What you will do
Once you have read the entries below, repeat all of them exactly.
•••••
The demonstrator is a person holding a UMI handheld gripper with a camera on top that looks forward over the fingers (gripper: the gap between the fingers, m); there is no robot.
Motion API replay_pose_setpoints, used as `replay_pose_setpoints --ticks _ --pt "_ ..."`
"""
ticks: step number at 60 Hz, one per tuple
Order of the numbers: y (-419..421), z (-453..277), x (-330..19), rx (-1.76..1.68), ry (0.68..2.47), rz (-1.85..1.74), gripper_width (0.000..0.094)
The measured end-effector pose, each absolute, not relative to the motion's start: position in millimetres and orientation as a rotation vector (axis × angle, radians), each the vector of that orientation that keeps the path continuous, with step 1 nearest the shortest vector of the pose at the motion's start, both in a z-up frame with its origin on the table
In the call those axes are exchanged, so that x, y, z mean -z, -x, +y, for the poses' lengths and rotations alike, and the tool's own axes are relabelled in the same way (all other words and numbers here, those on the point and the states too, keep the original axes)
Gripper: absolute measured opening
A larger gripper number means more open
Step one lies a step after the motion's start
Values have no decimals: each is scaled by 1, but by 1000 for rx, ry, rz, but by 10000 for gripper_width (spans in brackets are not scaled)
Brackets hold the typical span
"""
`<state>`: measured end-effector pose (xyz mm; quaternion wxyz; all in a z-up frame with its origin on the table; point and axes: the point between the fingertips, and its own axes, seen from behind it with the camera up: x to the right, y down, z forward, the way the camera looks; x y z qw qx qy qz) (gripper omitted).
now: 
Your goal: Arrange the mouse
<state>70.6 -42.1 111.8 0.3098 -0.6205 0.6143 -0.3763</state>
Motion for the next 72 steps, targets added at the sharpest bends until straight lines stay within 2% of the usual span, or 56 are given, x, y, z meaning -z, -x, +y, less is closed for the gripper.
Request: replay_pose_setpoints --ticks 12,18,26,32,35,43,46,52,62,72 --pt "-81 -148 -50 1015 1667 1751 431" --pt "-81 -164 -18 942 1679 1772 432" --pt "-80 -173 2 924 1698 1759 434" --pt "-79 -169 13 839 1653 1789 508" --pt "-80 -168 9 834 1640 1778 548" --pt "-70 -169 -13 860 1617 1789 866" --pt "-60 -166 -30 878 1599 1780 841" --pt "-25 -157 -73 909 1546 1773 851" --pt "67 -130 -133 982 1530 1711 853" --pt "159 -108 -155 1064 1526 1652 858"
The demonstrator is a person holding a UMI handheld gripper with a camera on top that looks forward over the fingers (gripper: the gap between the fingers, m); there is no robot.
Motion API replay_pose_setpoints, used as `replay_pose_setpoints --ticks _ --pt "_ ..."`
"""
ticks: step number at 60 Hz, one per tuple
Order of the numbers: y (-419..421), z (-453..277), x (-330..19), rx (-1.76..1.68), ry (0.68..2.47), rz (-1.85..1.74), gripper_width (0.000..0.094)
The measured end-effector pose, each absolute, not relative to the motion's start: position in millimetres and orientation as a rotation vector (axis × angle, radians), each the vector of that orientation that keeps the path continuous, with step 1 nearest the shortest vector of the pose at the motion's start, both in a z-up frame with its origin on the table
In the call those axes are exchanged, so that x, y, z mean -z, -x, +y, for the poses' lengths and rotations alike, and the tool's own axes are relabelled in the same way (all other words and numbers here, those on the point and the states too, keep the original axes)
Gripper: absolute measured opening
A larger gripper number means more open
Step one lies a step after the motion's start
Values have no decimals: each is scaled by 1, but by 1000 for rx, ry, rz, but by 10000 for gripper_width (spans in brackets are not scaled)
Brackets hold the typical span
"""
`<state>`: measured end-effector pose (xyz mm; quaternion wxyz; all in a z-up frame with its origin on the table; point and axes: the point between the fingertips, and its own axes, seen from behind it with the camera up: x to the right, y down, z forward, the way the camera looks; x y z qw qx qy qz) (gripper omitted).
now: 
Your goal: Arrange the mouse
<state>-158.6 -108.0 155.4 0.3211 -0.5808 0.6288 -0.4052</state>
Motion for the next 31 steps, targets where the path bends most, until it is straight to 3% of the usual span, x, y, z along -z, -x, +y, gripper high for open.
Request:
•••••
Response to this exercise
The demonstrator is a person holding a UMI handheld gripper with a camera on top that looks forward over the fingers (gripper: the gap between the fingers, m); there is no robot.
Motion API replay_pose_setpoints, used as `replay_pose_setpoints --ticks _ --pt "_ ..."`
"""
ticks: step number at 60 Hz, one per tuple
Order of the numbers: y (-419..421), z (-453..277), x (-330..19), rx (-1.76..1.68), ry (0.68..2.47), rz (-1.85..1.74), gripper_width (0.000..0.094)
The measured end-effector pose, each absolute, not relative to the motion's start: position in millimetres and orientation as a rotation vector (axis × angle, radians), each the vector of that orientation that keeps the path continuous, with step 1 nearest the shortest vector of the pose at the motion's start, both in a z-up frame with its origin on the table
In the call those axes are exchanged, so that x, y, z mean -z, -x, +y, for the poses' lengths and rotations alike, and the tool's own axes are relabelled in the same way (all other words and numbers here, those on the point and the states too, keep the original axes)
Gripper: absolute measured opening
A larger gripper number means more open
Step one lies a step after the motion's start
Values have no decimals: each is scaled by 1, but by 1000 for rx, ry, rz, but by 10000 for gripper_width (spans in brackets are not scaled)
Brackets hold the typical span
"""
`<state>`: measured end-effector pose (xyz mm; quaternion wxyz; all in a z-up frame with its origin on the table; point and axes: the point between the fingertips, and its own axes, seen from behind it with the camera up: x to the right, y down, z forward, the way the camera looks; x y z qw qx qy qz) (gripper omitted).
now: 
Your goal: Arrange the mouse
<state>70.6 -42.1 111.8 0.3098 -0.6205 0.6143 -0.3763</state>
Motion for the next 72 steps, targets added at the sharpest bends until straight lines stay within 2% of the usual span, or 56 are given, x, y, z meaning -z, -x, +y, less is closed for the gripper.
Request: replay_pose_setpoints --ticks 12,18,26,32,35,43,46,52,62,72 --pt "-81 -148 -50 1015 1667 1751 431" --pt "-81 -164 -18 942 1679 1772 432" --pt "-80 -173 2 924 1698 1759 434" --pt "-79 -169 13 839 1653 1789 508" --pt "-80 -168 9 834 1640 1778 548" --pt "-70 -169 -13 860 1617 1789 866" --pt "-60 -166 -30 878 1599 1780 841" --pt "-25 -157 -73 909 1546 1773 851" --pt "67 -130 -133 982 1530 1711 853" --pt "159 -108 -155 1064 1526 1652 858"
The demonstrator is a person holding a UMI handheld gripper with a camera on top that looks forward over the fingers (gripper: the gap between the fingers, m); there is no robot.
Motion API replay_pose_setpoints, used as `replay_pose_setpoints --ticks _ --pt "_ ..."`
"""
ticks: step number at 60 Hz, one per tuple
Order of the numbers: y (-419..421), z (-453..277), x (-330..19), rx (-1.76..1.68), ry (0.68..2.47), rz (-1.85..1.74), gripper_width (0.000..0.094)
The measured end-effector pose, each absolute, not relative to the motion's start: position in millimetres and orientation as a rotation vector (axis × angle, radians), each the vector of that orientation that keeps the path continuous, with step 1 nearest the shortest vector of the pose at the motion's start, both in a z-up frame with its origin on the table
In the call those axes are exchanged, so that x, y, z mean -z, -x, +y, for the poses' lengths and rotations alike, and the tool's own axes are relabelled in the same way (all other words and numbers here, those on the point and the states too, keep the original axes)
Gripper: absolute measured opening
A larger gripper number means more open
Step one lies a step after the motion's start
Values have no decimals: each is scaled by 1, but by 1000 for rx, ry, rz, but by 10000 for gripper_width (spans in brackets are not scaled)
Brackets hold the typical span
"""
`<state>`: measured end-effector pose (xyz mm; quaternion wxyz; all in a z-up frame with its origin on the table; point and axes: the point between the fingertips, and its own axes, seen from behind it with the camera up: x to the right, y down, z forward, the way the camera looks; x y z qw qx qy qz) (gripper omitted).
now: 
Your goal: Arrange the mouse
<state>-158.6 -108.0 155.4 0.3211 -0.5808 0.6288 -0.4052</state>
Motion for the next 31 steps, targets where the path bends most, until it is straight to 3% of the usual span, x, y, z along -z, -x, +y, gripper high for open.
Request:

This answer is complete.